Financial and Management Tools to Identify Realistic Factors Affecting Production Output
Author(s) -
Marina Chaplygina,
Liliya Fomicheva
Publication year - 2020
Publication title -
iop conference series. materials science and engineering
Language(s) - English
Resource type - Journals
eISSN - 1757-899X
pISSN - 1757-8981
DOI - 10.1088/1757-899x/753/6/062027
Subject(s) - casual , variable (mathematics) , econometrics , production (economics) , regression analysis , variables , regression , value (mathematics) , product (mathematics) , economics , stock (firearms) , mathematics , operations management , operations research , computer science , statistics , microeconomics , engineering , mechanical engineering , mathematical analysis , materials science , geometry , composite material
Correlation and regression analysis can be used to establish casual relationships between variables.
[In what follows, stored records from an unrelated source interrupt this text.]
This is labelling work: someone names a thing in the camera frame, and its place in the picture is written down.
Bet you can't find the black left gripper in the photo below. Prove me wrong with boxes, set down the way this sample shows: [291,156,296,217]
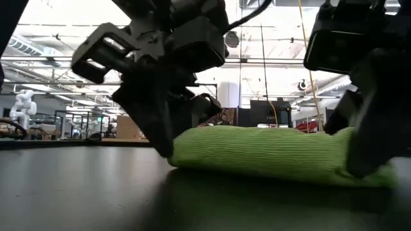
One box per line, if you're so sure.
[111,47,223,158]

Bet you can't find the green towel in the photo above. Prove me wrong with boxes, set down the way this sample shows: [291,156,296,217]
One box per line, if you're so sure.
[168,124,398,189]

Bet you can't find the red fabric item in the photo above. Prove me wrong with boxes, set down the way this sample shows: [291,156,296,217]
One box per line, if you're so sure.
[294,120,322,133]

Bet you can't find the dark patterned fabric panel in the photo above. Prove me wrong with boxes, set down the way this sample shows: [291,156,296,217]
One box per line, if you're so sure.
[205,107,239,127]

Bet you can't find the brown cardboard box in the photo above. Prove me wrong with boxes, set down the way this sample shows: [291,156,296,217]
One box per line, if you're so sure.
[116,115,141,139]

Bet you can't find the white column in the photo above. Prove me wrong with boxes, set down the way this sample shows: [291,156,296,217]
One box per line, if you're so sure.
[218,81,240,108]

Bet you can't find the black perforated computer case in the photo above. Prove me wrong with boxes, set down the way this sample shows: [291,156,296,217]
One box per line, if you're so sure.
[249,98,293,128]

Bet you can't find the round black ceiling fixture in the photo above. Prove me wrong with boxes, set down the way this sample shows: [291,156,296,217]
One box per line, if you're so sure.
[223,30,241,49]

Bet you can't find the black table mat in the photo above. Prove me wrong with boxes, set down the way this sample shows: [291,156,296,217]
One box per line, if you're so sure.
[0,146,411,231]

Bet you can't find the yellow cable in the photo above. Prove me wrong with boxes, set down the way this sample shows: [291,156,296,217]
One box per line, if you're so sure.
[297,0,324,133]

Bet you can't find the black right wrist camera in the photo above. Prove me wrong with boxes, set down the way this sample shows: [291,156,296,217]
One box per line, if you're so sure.
[303,9,386,75]

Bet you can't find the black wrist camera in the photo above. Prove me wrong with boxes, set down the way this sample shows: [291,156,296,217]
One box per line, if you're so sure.
[166,15,231,73]
[303,9,386,75]

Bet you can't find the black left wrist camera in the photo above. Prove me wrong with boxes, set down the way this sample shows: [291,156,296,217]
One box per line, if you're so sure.
[166,15,231,73]

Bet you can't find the black metal frame cell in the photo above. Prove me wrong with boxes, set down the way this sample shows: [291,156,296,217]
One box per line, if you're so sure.
[53,110,110,139]

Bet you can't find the thick black curved cable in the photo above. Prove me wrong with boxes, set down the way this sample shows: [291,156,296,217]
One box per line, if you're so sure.
[0,117,28,141]

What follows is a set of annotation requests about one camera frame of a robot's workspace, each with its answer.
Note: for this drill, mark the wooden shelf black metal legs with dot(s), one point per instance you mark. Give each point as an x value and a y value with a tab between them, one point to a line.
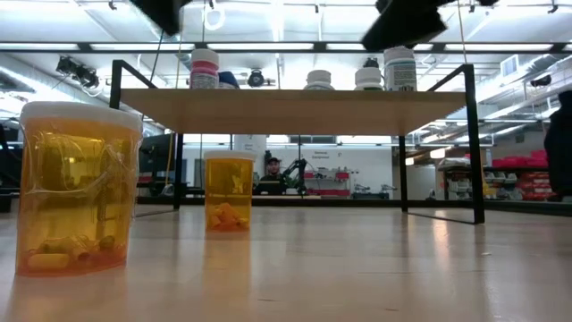
290	112

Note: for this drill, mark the large white bottle teal label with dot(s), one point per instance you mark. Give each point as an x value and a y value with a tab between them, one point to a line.
400	71

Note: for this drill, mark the storage rack with bins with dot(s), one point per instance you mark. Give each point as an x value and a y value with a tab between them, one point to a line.
514	179

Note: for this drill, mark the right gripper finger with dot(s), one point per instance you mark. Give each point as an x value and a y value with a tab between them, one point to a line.
406	22

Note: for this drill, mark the pink medicine bottle white cap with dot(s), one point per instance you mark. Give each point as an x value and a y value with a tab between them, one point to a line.
204	71

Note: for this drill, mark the black background robot arm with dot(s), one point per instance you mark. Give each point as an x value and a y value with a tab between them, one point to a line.
297	174

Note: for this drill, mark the black hanging spotlight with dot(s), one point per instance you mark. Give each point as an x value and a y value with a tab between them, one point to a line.
255	79
541	81
82	76
371	62

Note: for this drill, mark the small orange pill bottle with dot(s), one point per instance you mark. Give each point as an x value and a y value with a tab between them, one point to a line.
229	188

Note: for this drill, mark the rack with red bins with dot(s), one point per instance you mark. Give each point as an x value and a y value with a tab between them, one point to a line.
342	175

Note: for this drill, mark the black overhead frame bar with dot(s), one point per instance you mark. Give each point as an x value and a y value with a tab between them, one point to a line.
319	46

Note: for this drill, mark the small white bottle teal label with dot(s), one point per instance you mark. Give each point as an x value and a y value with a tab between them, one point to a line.
319	78

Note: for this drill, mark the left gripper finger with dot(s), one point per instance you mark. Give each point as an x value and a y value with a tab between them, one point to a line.
163	15

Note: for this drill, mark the large orange pill bottle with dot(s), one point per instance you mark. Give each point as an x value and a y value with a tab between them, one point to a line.
76	179

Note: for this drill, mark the white aspirin bottle green label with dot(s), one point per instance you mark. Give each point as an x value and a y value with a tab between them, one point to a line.
368	78

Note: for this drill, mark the person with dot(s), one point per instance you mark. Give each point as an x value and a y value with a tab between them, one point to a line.
561	147
272	172
In practice, these tools help to find out the variable value and determine its impact on the change of the dependent variable. The purpose of the article is to study the factors affecting the change in the production output, in particular, stock inventories, their turnover as well as contractors and buyers of finished products. Even if the values are expressed in different units of measurement, i.e. the production output and inventories - in rubles and inventory turnover - in turns, contractors - in the number of men, the economic and mathematical models presented enable us to make a comparison. Therefore, the article demonstrates a practical approach to find the dependency between specific and above factors (variables) and their cause-and-effect associations. In practice, it is necessary to find out the values of the variable and determine its impact on the change of the dependent variable. In this particular case, the production output is taken as a dependent value. Its value is influenced by variables (stocks of raw materials and supplies, their turnover, number of consumers formed for a certain type of finished product of a given production), and therefore they change proportionally. The calculation of values for one variable on the basis of another one will be shown using regression equation with known initial numbers. Consequently, a practical approach presented demonstrates how correlation analysis, mathematical function, regression equation and trend line can be applied allowing practitioners to identify not only cause-and-effect but also regression relationships between variables. The proposed regression analysis allows to identify changes in the microeconomic production policy and to trace their impact on the economic activity of the entity over time.